(Task material)
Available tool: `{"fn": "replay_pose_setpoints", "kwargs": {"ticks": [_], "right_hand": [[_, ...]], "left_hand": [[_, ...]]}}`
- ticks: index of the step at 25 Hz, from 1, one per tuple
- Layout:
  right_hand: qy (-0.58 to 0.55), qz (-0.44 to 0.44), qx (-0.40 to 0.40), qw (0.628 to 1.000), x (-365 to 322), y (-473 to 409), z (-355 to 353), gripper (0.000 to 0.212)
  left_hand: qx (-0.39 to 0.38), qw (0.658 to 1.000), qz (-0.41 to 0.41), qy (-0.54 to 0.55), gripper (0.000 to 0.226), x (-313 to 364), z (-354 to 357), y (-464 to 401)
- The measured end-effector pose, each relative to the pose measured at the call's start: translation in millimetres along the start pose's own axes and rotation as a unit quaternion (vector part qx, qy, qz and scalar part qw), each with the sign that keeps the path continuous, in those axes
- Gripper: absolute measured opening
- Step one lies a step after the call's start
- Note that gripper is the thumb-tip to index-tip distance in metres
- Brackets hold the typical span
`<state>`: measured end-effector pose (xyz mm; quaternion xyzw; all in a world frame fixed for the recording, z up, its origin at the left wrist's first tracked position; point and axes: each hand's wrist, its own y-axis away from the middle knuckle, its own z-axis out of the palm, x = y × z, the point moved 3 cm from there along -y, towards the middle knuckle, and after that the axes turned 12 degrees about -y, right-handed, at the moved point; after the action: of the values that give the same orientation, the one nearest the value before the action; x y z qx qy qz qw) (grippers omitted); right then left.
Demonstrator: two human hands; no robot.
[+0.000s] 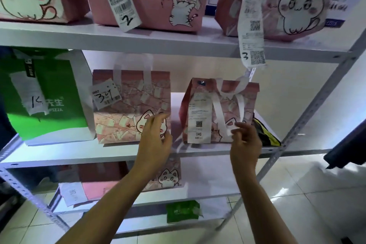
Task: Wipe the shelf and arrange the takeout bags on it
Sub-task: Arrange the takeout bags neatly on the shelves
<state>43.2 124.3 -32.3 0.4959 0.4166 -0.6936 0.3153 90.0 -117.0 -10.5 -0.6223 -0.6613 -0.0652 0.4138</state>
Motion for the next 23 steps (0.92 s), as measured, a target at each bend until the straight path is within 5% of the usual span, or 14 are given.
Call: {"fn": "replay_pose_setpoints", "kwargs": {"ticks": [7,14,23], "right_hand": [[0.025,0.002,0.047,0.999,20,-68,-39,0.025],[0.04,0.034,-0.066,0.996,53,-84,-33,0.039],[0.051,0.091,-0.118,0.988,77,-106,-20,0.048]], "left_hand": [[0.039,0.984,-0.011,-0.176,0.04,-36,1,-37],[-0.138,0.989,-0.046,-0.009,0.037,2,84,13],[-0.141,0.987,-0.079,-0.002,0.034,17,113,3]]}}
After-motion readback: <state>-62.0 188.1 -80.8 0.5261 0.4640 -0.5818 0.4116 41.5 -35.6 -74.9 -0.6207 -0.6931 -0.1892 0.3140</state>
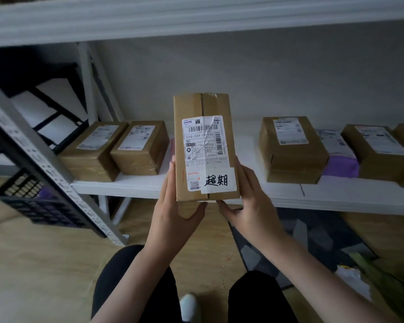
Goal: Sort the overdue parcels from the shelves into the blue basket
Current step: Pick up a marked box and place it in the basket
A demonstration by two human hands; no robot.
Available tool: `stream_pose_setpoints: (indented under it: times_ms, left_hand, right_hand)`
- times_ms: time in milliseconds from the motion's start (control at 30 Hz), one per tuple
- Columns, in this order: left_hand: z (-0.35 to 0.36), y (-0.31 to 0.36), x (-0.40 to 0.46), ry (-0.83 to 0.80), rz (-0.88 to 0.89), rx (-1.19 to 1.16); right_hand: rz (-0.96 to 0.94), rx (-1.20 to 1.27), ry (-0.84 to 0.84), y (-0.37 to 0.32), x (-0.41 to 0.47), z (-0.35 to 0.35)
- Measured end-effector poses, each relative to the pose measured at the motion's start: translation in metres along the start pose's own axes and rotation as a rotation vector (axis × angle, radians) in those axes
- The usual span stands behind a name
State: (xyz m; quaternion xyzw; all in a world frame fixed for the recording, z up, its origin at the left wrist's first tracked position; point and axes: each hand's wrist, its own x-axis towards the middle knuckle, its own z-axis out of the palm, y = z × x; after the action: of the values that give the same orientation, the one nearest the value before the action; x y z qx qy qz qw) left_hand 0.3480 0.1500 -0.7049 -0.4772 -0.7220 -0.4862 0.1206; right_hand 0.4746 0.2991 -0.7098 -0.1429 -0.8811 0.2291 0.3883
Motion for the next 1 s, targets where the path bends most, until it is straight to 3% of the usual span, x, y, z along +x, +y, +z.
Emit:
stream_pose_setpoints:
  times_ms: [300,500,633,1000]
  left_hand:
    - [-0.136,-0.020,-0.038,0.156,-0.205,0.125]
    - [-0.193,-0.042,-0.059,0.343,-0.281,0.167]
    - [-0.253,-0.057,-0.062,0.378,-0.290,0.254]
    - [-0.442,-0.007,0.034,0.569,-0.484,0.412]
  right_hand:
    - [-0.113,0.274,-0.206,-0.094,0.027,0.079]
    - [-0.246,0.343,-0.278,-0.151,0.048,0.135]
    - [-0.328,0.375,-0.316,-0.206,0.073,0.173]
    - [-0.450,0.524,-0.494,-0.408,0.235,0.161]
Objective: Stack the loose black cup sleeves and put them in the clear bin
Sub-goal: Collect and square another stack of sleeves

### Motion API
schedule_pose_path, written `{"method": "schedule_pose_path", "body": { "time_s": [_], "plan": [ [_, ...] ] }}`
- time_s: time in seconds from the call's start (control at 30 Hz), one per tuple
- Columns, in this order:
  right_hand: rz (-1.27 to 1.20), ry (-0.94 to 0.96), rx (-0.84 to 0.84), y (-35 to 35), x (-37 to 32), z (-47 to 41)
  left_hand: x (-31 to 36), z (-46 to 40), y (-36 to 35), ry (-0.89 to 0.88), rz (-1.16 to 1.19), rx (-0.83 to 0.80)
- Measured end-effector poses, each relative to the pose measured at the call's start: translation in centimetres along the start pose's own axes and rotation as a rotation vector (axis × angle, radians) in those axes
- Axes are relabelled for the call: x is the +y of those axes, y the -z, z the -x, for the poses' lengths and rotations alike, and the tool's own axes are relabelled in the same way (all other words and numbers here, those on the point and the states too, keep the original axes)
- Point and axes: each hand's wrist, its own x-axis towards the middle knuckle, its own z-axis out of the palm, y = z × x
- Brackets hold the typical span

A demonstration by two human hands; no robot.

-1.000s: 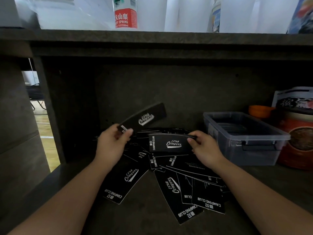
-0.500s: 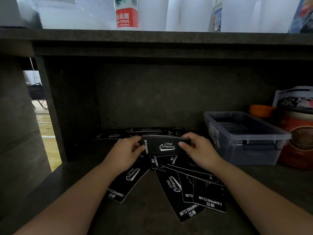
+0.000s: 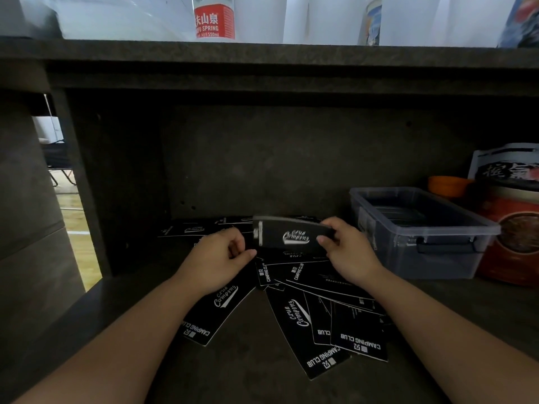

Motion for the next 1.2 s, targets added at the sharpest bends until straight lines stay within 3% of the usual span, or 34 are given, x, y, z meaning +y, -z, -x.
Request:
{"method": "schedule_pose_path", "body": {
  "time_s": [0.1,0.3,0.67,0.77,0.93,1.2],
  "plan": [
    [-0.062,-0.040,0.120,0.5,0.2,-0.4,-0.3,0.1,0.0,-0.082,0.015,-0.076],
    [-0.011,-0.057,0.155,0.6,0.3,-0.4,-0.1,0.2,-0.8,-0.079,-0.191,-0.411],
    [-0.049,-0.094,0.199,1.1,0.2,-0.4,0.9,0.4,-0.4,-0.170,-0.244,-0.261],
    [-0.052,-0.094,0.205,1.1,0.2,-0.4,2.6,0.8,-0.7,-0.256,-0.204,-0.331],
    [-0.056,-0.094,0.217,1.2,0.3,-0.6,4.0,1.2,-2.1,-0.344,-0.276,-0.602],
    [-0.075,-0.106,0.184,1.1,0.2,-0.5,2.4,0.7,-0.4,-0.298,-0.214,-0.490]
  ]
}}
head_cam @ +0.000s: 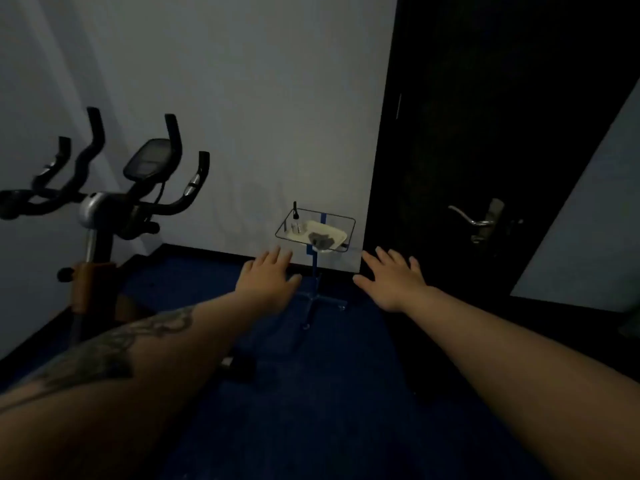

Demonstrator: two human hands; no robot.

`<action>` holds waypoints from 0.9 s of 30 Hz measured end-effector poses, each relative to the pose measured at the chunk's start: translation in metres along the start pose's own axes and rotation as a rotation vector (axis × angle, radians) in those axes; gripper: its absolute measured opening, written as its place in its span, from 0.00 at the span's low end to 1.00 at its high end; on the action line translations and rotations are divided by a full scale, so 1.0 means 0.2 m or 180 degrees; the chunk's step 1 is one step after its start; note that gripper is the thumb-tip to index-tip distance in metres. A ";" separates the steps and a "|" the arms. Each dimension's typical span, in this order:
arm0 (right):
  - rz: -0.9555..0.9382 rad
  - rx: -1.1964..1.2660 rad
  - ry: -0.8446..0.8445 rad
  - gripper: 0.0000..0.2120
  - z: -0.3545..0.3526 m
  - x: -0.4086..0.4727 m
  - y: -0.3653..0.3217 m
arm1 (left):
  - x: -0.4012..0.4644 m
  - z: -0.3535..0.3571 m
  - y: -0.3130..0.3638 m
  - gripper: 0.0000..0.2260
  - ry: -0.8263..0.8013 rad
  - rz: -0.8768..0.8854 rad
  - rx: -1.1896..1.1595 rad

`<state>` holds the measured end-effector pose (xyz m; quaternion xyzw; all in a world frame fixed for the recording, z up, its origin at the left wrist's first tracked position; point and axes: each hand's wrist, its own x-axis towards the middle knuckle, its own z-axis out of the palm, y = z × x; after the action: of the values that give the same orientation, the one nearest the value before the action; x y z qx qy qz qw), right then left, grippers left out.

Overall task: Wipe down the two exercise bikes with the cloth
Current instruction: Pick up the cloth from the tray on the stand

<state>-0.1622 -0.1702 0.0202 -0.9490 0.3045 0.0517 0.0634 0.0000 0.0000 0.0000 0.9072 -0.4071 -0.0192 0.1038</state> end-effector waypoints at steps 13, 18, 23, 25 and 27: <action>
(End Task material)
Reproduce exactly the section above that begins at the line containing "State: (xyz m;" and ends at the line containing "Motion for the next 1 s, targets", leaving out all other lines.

* Task solution
State: (xyz m; quaternion xyzw; all in a world frame fixed for the recording, z up, its origin at the left wrist's first tracked position; point and axes: each hand's wrist, its own x-axis towards the middle knuckle, its own z-axis out of the palm, y = z × x; after the action: of the values that give the same orientation, the one nearest the value before the action; x y z qx qy qz qw) left_hand 0.3480 0.1500 -0.7049 -0.4772 -0.7220 -0.4862 0.1206; right_hand 0.4746 0.2991 -0.7098 -0.1429 -0.8811 0.2291 0.3883
Motion for the next 1 s, targets where the path bends most, until it is straight to 3% of the usual span, x, y, z along +x, +y, +z.

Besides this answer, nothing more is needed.